3.2 Sélection des Outils
- Outils approuvés uniquement : Utilisez exclusivement les outils validés par la DSI (privilégier l’IA générative payante de l’entreprise).
- Souveraineté : La priorité est donnée aux solutions hébergées en France/Europe.
3.3 Vérification Humaine (Human-in-the-loop)
- Vérification systématique : Aucune décision critique ne doit être prise par l’IA seule. Tout résultat doit être validé par un expert humain.
- Transparence : Signalez systématiquement l’usage de l’IA dans vos livrables.
4.0 Rôles et Responsabilités
- Collaborateurs : Appliquer les règles, utiliser les outils approuvés, faire preuve d’esprit critique et signaler les incidents.
- Management : Former les équipes, promouvoir la sécurité et valider la pertinence des cas d’usage.
- DSI (Direction des Services Informatiques) : Définir les outils sécurisés, former les utilisateurs et gérer les incidents de sécurité.
5.0 Non-Conformité et Signalement
Le non-respect de cette directive (notamment la fuite de données via des outils non autorisés) constitue une faute professionnelle pouvant entraîner des sanctions jusqu’au licenciement.

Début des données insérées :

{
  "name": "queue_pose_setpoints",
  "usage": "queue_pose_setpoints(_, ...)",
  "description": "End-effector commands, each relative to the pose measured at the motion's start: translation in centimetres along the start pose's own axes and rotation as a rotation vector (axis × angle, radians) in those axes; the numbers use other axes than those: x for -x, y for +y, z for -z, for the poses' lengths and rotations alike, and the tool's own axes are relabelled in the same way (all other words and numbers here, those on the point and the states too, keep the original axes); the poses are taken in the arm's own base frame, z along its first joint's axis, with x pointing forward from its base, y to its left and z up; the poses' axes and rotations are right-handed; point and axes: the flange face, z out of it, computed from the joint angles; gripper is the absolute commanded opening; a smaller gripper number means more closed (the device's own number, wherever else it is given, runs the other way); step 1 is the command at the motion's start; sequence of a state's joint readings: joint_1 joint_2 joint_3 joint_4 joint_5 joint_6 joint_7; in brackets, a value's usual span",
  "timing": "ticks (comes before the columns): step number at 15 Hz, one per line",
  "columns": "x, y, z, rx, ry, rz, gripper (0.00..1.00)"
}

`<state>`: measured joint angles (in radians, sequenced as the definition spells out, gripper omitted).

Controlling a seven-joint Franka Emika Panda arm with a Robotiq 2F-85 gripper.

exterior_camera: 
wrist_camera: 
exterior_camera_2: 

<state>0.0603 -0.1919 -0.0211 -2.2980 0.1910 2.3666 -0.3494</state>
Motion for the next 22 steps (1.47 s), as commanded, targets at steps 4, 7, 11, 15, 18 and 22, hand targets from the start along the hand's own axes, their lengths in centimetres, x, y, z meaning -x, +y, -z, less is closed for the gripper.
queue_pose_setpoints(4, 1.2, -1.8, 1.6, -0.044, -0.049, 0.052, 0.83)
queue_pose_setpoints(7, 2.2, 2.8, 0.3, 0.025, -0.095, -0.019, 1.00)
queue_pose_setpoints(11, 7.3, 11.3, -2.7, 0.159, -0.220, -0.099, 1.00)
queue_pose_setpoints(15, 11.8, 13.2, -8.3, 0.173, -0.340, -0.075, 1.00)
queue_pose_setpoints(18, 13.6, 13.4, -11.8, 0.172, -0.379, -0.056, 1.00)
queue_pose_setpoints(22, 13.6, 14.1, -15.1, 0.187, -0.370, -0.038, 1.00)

🚨 Signalement immédiat : Pour tout événement suspect (phishing, deepfake) ou question :
👉 Email : securite-informatique@[nom_de_l_entreprise].com
Le « Mémo Synthétique » (Pour email ou affichage)
Si vous devez communiquer ces règles rapidement aux équipes sans leur faire lire tout le document juridique, voici une version résumée :
OBJET : Les 5 Commandements de l’IA chez [Nom de l’Entreprise]
Pour profiter de l’IA sans mettre en danger notre entreprise, voici les règles d’or à respecter dès aujourd’hui :
- PAS DE SECRETS DANS L’IA : Ne copiez-collez jamais de données confidentielles, stratégiques ou de données clients (RGPD) dans ChatGPT, DeepL gratuit ou autres outils publics.
- OUTILS VALIDÉS UNIQUEMENT : Utilisez exclusivement les solutions fournies et approuvées par la DSI.
- L’HUMAIN RESTE LE PILOTE : L’IA propose, vous disposez. Vérifiez toujours les informations générées (risque d’erreurs et d’hallucinations).
- SOYEZ TRANSPARENTS : Si un rapport a été généré avec l’aide d’une IA, mentionnez-le.
- VIGILANCE CYBER : Attention aux deepfakes (vidéo/audio) et aux emails de phishing ultra-réalistes. En cas de doute, vérifiez par un autre canal.
Le non-respect de ces règles de confidentialité expose à des sanctions disciplinaires. Pour toute question : contactez la DSI.